## DESCRIPTION OF THE TASK
Read the lines below and count those that have the word "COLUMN". Respond with the number only.

## AVAILABLE DATA
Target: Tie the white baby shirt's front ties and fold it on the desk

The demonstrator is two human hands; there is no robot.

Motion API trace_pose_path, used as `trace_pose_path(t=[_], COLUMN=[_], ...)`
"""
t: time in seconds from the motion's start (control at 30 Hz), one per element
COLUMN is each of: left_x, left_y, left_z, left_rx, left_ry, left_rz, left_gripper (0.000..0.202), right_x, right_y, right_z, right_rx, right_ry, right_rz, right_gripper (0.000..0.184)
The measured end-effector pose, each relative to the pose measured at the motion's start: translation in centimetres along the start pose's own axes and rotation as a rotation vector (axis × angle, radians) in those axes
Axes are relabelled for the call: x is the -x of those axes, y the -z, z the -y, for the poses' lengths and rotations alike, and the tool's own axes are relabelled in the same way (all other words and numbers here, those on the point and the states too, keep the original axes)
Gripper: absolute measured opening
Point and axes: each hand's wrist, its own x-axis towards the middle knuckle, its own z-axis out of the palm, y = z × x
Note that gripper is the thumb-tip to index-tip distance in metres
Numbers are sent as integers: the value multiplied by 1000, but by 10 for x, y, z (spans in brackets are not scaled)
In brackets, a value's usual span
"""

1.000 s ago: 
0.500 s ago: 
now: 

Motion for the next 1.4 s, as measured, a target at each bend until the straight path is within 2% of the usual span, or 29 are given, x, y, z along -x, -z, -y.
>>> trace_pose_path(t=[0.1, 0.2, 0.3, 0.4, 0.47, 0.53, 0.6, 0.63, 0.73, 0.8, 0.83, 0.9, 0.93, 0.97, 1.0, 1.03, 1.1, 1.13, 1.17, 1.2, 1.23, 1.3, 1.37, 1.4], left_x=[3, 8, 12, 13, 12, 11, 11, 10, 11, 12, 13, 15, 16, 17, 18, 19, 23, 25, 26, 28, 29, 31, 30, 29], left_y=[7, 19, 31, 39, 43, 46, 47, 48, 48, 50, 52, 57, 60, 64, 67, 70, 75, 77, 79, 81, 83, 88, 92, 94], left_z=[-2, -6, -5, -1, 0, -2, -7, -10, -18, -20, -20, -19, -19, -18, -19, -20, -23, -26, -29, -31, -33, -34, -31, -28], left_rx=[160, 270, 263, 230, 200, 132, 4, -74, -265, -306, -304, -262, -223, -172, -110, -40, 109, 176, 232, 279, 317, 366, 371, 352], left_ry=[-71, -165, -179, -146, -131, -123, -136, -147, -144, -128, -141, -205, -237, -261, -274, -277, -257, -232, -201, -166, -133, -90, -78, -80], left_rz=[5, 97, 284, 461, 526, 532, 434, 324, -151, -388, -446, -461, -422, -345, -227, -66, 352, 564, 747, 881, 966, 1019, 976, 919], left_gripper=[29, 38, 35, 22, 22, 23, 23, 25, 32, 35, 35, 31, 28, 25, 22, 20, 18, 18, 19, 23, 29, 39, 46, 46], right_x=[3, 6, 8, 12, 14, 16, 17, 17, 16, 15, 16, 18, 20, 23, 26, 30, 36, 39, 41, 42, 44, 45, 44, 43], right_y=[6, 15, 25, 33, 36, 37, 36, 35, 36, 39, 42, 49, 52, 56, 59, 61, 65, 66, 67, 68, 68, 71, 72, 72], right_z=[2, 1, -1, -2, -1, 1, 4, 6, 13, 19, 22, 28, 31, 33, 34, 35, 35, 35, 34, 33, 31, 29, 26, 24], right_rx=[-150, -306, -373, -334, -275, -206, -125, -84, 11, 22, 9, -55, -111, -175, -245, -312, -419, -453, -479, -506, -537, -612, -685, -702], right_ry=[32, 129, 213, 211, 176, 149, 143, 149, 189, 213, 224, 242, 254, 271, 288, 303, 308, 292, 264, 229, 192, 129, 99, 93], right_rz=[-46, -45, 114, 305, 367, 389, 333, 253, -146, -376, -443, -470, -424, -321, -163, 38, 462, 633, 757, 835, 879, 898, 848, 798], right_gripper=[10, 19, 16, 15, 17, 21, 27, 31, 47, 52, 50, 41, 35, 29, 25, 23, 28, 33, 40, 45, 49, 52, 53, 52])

## RESULT OF THE EXERCISE
2